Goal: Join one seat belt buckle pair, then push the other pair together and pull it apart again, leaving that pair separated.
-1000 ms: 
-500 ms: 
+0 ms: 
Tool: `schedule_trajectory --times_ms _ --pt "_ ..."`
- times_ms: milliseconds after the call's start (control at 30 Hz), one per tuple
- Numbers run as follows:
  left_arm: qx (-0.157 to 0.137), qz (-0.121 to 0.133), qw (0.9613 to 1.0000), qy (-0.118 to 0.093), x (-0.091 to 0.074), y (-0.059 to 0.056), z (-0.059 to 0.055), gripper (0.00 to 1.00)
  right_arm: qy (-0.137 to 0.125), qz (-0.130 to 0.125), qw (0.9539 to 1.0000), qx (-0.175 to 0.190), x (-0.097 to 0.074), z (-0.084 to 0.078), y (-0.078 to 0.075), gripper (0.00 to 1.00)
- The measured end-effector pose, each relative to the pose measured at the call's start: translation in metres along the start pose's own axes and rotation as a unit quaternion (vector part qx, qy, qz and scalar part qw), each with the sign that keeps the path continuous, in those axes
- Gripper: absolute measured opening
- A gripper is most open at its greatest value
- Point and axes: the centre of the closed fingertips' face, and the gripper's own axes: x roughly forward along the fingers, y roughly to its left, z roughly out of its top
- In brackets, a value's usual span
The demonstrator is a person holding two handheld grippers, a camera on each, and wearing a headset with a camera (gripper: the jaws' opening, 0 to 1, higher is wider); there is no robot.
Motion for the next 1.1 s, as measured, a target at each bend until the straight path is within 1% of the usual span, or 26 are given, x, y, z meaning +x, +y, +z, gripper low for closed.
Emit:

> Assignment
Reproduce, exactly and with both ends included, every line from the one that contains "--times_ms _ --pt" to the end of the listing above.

> Solution to the problem
Tool: `schedule_trajectory --times_ms _ --pt "_ ..."`
- times_ms: milliseconds after the call's start (control at 30 Hz), one per tuple
- Numbers run as follows:
  left_arm: qx (-0.157 to 0.137), qz (-0.121 to 0.133), qw (0.9613 to 1.0000), qy (-0.118 to 0.093), x (-0.091 to 0.074), y (-0.059 to 0.056), z (-0.059 to 0.055), gripper (0.00 to 1.00)
  right_arm: qy (-0.137 to 0.125), qz (-0.130 to 0.125), qw (0.9539 to 1.0000), qx (-0.175 to 0.190), x (-0.097 to 0.074), z (-0.084 to 0.078), y (-0.078 to 0.075), gripper (0.00 to 1.00)
- The measured end-effector pose, each relative to the pose measured at the call's start: translation in metres along the start pose's own axes and rotation as a unit quaternion (vector part qx, qy, qz and scalar part qw), each with the sign that keeps the path continuous, in those axes
- Gripper: absolute measured opening
- A gripper is most open at its greatest value
- Point and axes: the centre of the closed fingertips' face, and the gripper's own axes: x roughly forward along the fingers, y roughly to its left, z roughly out of its top
- In brackets, a value's usual span
The demonstrator is a person holding two handheld grippers, a camera on each, and wearing a headset with a camera (gripper: the jaws' opening, 0 to 1, higher is wider); there is no robot.
Motion for the next 1.1 s, as measured, a target at each bend until the straight path is within 1% of the usual span, or 26 are given, x, y, z meaning +x, +y, +z, gripper low for closed.
Emit:

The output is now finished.